▸ **TASK PROMPT**:
Copy out exactly the stretch of the listing below that begins at the line containing "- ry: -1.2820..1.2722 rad" and ends at the line containing "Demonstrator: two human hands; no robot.", and copy nothing outside it.

▸ **DATA BELOW**:
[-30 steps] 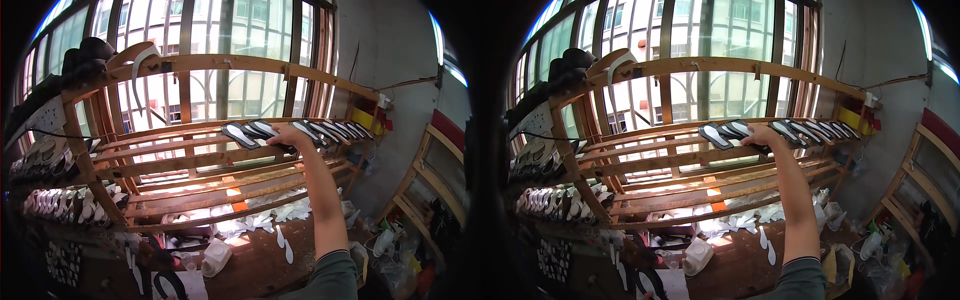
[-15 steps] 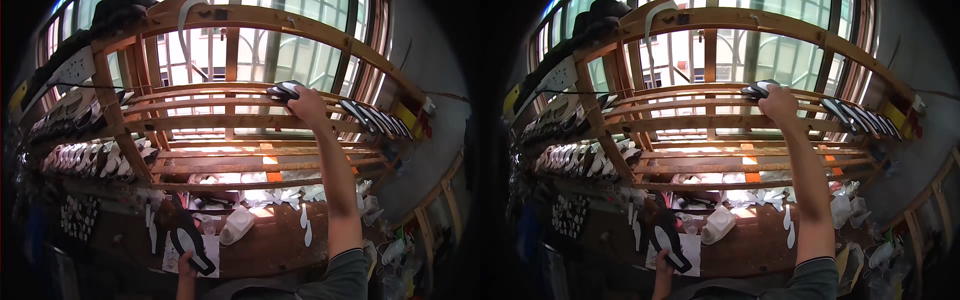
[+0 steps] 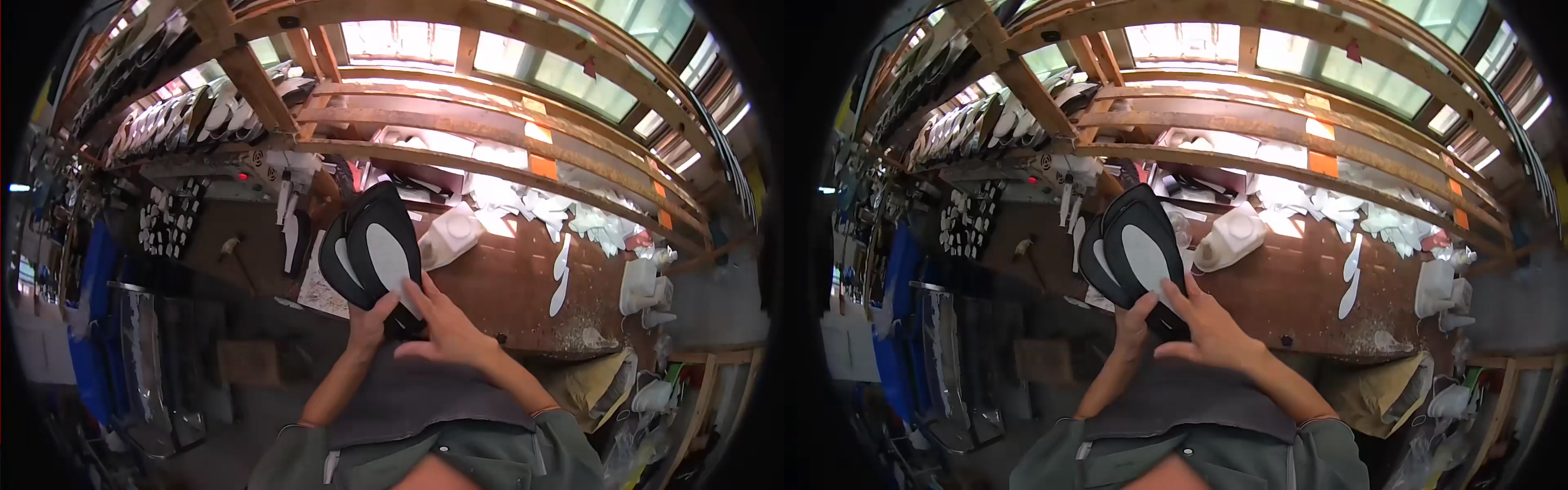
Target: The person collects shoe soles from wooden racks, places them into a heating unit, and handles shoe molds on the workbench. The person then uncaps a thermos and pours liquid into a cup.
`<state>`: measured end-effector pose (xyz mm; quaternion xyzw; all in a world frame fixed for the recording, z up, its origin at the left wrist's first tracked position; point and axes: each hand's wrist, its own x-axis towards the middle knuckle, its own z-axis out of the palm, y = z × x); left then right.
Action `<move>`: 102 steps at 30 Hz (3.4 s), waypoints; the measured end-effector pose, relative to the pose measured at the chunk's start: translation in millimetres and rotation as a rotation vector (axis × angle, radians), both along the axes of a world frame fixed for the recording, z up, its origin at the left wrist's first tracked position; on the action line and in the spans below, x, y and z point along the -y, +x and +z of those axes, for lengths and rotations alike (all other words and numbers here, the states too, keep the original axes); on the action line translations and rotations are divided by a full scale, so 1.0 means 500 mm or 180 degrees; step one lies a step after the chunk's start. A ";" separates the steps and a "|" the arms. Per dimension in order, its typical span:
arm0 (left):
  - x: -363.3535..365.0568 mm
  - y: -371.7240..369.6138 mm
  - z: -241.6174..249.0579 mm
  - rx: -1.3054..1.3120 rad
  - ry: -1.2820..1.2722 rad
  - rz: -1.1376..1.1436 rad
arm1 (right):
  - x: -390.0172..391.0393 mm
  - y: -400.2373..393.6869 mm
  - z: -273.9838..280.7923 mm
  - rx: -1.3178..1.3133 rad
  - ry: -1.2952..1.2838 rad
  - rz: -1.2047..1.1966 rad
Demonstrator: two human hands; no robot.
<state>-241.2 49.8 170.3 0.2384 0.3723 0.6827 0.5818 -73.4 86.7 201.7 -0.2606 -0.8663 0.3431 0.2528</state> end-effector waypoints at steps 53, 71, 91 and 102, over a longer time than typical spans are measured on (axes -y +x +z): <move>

▸ **ANSWER TO THIS TASK**:
  - ry: -1.2820..1.2722 rad
  - rz: -1.1376..1.1436 rad
arm1 (right):
  - x: -390.0172..391.0393 mm
  - y: -400.2373..393.6869 mm
  - z: -273.9838..280.7923 mm
  - rx: -1.3178..1.3133 rad
  - ry: -1.2952..1.2838 rad
  - rz: -1.2047..1.1966 rad
Demonstrator: two human hands; no robot.

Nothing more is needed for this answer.